# Task brief
In every line of the records, look for "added", then report how many lines have it and nothing else.

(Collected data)
== Segment start ==
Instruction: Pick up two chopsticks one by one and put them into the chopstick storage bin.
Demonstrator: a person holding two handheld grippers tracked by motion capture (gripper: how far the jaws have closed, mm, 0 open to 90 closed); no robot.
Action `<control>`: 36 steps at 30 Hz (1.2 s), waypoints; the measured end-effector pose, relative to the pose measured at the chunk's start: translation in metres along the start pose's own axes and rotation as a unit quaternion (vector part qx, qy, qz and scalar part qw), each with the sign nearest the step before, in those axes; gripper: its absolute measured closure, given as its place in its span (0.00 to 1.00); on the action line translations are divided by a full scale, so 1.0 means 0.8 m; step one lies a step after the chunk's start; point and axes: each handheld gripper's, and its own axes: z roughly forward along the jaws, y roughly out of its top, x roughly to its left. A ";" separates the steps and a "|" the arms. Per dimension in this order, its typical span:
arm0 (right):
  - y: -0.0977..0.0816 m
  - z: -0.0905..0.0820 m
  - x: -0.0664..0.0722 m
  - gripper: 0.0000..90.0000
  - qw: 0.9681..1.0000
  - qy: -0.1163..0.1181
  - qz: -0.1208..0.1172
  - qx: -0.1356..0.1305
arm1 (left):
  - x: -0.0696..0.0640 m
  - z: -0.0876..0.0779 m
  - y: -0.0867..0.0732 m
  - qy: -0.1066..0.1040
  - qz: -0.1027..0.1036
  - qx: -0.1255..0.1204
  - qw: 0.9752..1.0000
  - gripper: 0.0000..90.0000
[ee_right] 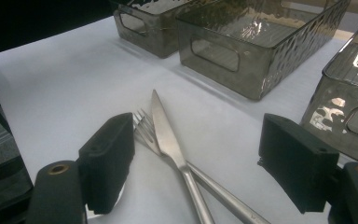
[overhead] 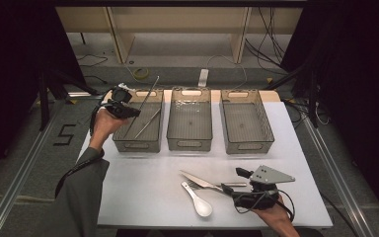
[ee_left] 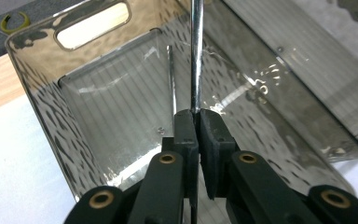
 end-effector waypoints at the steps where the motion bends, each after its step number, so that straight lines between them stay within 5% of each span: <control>1: 0.000 0.000 0.000 0.31 1.000 0.000 0.000 0.000 | 0.001 0.002 -0.001 0.000 -0.003 0.000 1.000 0.95; 36: -0.001 0.001 0.000 0.31 1.000 0.002 0.000 0.003 | 0.014 0.031 -0.029 -0.001 -0.051 0.026 0.998 0.94</control>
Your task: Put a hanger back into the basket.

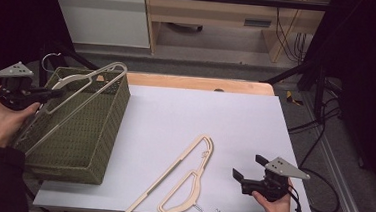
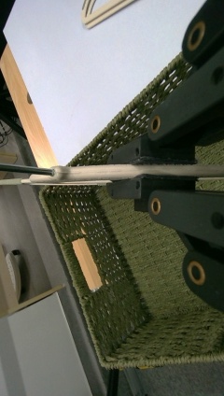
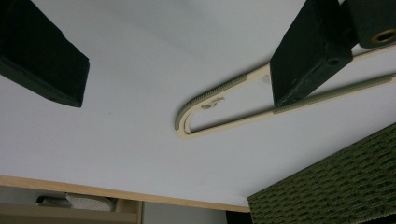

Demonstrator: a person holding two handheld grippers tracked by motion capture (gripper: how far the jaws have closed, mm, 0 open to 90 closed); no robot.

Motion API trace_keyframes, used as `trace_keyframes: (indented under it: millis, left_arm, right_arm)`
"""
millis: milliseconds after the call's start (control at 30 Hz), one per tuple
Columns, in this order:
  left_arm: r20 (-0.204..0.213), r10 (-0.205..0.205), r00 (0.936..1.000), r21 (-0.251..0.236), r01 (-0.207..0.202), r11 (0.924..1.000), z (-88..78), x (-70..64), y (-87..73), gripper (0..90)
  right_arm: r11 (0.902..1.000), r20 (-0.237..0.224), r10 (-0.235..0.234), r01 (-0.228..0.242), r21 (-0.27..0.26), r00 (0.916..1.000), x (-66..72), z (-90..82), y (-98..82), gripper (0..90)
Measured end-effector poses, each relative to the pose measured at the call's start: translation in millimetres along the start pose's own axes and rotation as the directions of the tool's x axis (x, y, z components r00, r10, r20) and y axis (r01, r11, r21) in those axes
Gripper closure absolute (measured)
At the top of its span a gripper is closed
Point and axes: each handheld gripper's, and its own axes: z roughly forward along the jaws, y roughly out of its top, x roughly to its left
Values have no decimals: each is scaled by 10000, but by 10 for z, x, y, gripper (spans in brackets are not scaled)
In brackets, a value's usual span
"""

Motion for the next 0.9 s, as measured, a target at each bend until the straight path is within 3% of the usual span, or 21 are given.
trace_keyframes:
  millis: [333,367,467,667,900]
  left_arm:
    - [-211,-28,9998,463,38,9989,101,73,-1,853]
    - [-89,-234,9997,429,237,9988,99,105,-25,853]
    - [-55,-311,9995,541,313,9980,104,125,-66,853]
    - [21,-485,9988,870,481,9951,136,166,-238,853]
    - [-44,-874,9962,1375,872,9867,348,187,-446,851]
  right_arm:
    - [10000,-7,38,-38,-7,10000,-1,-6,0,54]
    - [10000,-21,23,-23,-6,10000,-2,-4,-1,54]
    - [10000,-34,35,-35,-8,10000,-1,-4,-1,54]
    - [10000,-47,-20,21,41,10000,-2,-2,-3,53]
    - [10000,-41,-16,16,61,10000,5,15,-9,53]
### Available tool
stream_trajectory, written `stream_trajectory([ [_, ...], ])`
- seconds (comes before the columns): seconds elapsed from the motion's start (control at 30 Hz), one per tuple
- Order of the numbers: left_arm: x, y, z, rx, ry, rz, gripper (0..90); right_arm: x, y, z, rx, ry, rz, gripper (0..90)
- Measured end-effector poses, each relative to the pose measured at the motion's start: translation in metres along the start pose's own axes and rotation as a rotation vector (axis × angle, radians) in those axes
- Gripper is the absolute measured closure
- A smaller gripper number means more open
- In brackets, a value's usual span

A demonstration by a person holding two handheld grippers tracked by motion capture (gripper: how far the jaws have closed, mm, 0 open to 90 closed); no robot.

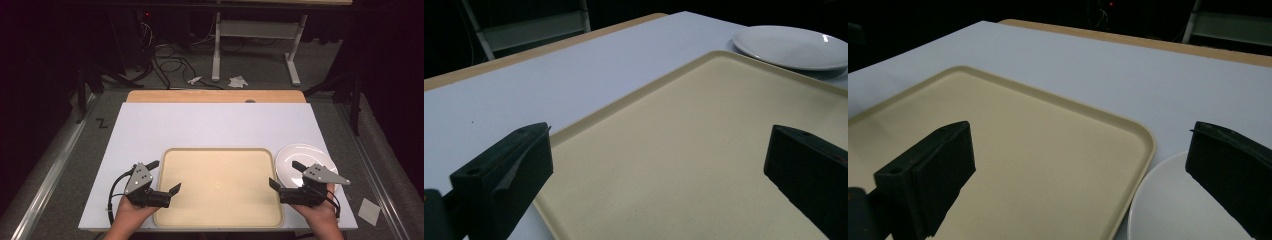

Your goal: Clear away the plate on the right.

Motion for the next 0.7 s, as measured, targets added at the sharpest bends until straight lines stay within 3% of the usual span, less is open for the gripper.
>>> stream_trajectory([
  [0.4,0.0017,-0.0004,-0.0001,0.003,0.007,0.001,0.6,0.001,-0.0003,-0.0074,0.005,-0.045,-0.004,0.1],
  [0.7,0.0017,-0.0002,0.0007,0.002,0.012,-0.001,0.7,0.0021,-0.001,-0.0063,0.001,-0.042,-0.001,0.1],
])
Point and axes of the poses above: each handheld gripper's, and its own axes: y roughly backward along the jaws, x roughly out of its underside, z roughly to its left, the point moved 9 cm from there along -y, roughly forward along the jaws, and after that the axes turned 13 degrees about -z, right-handed, at the moved point
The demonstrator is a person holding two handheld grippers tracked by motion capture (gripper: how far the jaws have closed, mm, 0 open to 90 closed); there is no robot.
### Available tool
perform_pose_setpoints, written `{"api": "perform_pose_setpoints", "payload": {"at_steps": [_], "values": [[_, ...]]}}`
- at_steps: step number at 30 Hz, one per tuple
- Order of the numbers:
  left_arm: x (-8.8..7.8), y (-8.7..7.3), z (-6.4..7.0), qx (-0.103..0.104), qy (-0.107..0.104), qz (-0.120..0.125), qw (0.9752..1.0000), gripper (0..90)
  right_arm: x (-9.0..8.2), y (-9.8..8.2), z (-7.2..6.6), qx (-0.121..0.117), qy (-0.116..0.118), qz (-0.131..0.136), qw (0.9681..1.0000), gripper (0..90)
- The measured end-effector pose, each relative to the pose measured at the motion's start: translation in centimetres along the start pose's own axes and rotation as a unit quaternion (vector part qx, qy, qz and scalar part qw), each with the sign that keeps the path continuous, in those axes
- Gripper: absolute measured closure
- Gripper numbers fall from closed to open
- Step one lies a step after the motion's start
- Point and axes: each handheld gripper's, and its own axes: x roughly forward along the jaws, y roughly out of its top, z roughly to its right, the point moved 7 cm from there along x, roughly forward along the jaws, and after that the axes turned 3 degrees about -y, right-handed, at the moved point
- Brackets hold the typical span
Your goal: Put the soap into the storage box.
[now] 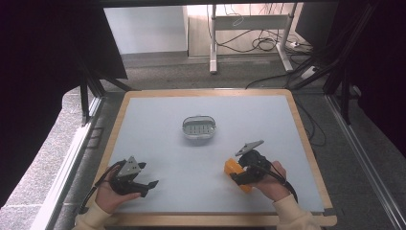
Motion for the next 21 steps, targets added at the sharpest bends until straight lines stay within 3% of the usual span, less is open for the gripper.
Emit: {"api": "perform_pose_setpoints", "payload": {"at_steps": [8, 15, 21], "values": [[0.05, -0.01, -0.05, 0.001, 0.0, -0.001, 1.0, 19.0, 0.44, -0.34, 0.04, 0.006, 0.002, -0.017, 0.9998, 37.4], [-0.03, 0.04, -0.03, 0.001, 0.001, 0.002, 1.0, 19.0, 0.68, -0.65, -0.04, 0.015, 0.004, -0.035, 0.9992, 49.8], [-0.04, 0.07, -0.02, 0.001, 0.002, 0.003, 1.0, 19.1, 0.72, -0.71, -0.19, 0.018, 0.0, -0.047, 0.9987, 54.5]]}}
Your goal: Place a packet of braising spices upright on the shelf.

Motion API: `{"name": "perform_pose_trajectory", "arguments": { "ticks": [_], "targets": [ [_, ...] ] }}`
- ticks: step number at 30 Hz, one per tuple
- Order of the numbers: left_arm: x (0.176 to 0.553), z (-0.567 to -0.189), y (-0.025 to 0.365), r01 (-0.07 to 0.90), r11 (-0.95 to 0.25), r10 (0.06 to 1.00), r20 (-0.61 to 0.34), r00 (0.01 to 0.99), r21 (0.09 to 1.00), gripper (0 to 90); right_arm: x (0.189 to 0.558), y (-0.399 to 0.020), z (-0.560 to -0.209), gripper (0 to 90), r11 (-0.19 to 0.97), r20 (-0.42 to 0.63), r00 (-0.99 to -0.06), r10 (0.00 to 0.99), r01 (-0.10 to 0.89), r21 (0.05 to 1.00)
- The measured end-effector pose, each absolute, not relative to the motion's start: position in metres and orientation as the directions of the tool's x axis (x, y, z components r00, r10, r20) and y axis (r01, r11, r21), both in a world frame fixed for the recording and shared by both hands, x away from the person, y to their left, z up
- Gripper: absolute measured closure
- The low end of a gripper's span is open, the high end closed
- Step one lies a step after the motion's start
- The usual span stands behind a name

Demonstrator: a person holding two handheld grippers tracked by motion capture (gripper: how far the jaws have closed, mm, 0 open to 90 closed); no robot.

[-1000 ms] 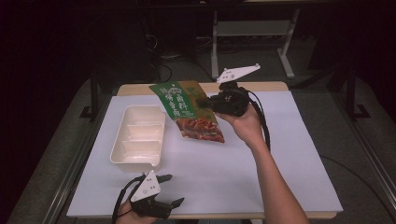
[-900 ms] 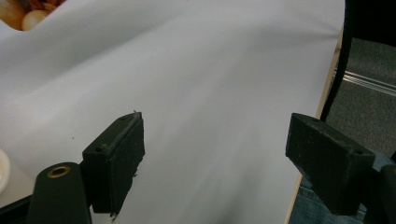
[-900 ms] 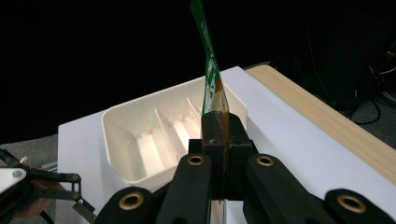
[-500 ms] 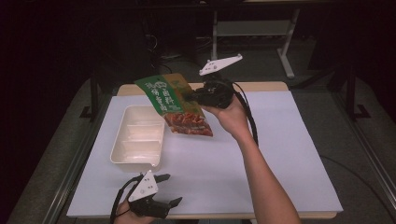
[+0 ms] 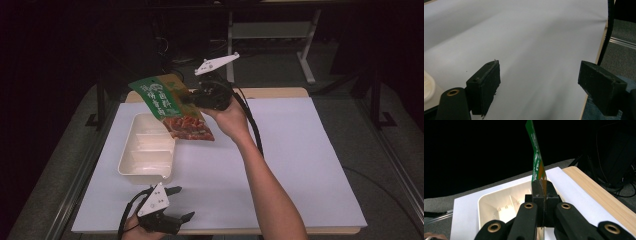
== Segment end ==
# Completed exercise
2